The life of these greater monasteries was led according to a strict and ascetic rule. St. Augustine would certainly adopt at Canterbury the rule which his master, Gregory, had drawn up for his own house of St. Andrew on the Cœlian Hill. Benedict Biscop built his houses and framed his rule after repeated visits to Italy and France and a careful study of the most famous of their religious communities; Wilfrid would certainly introduce a similar rule into the monasteries over which he presided; these would follow the main lines of the Benedictine rule; though that, in its entirety, was not introduced till the reformation of the monasteries in the time of King Egbert and Archbishop Dunstan. The monastery at Lindisfarne would naturally follow the customs of Iona and the less rigid life of the Scottish religious houses; and is to be regarded rather as a citadel of Christian learning, and a centre of evangelization, than as a place devoted to seclusion and contemplation. The other religious houses which owed their existence to the missionaries from Lindisfarne would be likely to follow its customs.
Some of the smaller religious houses were conducted on the same lines of strict ascetic discipline as the greater monasteries; but in many of them the life was little more “regular” or ascetic than that of an ordinary household—say that of a church dignitary—scrupulous in the attendance of all its members at the daily services in the oratory, and in the strict decorum of their daily life. This opened an easy door to abuse, and in a short time the discipline of many of the monasteries had become very lax.

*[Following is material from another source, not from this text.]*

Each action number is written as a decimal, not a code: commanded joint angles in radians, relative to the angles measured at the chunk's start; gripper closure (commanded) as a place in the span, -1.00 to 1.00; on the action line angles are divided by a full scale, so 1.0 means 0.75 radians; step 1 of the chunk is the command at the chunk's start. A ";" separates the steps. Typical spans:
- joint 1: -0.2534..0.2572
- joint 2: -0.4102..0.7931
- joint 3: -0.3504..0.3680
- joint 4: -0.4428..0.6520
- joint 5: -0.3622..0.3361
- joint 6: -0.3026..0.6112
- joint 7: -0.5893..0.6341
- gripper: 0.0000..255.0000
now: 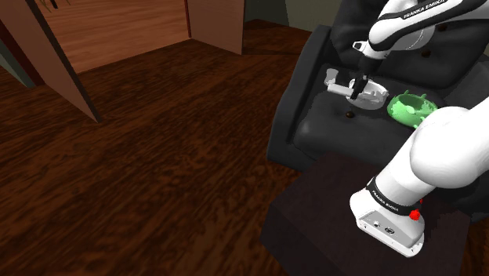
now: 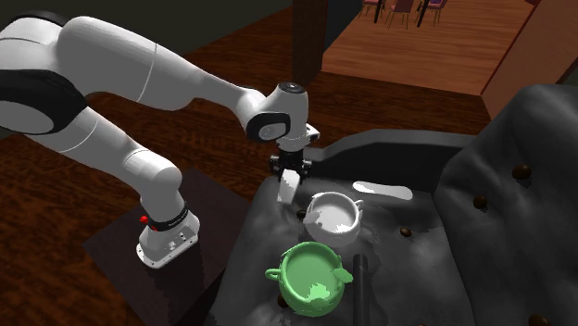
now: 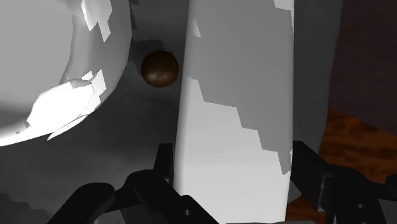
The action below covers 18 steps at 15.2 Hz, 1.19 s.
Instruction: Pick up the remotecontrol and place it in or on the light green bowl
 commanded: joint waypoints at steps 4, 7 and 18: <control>-0.021 -0.067 0.052 0.046 -0.013 -0.110 0.022 1.00; -0.030 -0.099 0.079 0.078 -0.014 -0.173 0.029 1.00; -0.105 -0.186 0.048 0.169 -0.064 -0.325 -0.080 1.00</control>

One remarkable feature of these early monasteries is that many of them were hereditary properties, and the rule over them often descended from father to son and from mother to daughter. We have seen the successions in the Kentish monasteries and at Ely from sister to sister and from mother to daughter. Cedd bequeathed his monastery of Lastingham to his brother Chad. Benedict Biscop saw the danger of the custom, and declared that he would not transfer his monasteries to his own brother unless he was a fit person to be abbot. Whitgils built a small church and monastery at Spurnhead in Holderness, and left them to his heirs; they came at last, by legitimate succession, to no less distinguished a person than Alcuin; who was, therefore, not only Abbot of Tours, with its vast territory on which there were 200,000 serfs, but also of this little monastery in his native country. Hedda, who styles himself mass-priest, in 790 bequeathed his patrimonial inheritance, consisting of two large parcels of land, with a minster on one of them, limiting the succession of the latter to clergymen of his family considered capable of ruling a minster according to ecclesiastical law, and in default of such heir, it was to go to Worcester Cathedral, where he had been bred and schooled (“Cod. Dipl.,” i. 206).[29]
It is easy to understand how it was that in process of time many of these semi-secular religious houses passed easily into the status of parochial rectories; and, on the other hand, how a rectory, which often had a number of chaplains and clerks to assist the rector in ministering to the mother church and its outlying chapels, came to be called a “minster.”
In the Danish invasions and occupations, most of these religious houses were plundered and ruined, the greater houses were not at once reoccupied on the restoration of order, and most of the smaller houses disappeared.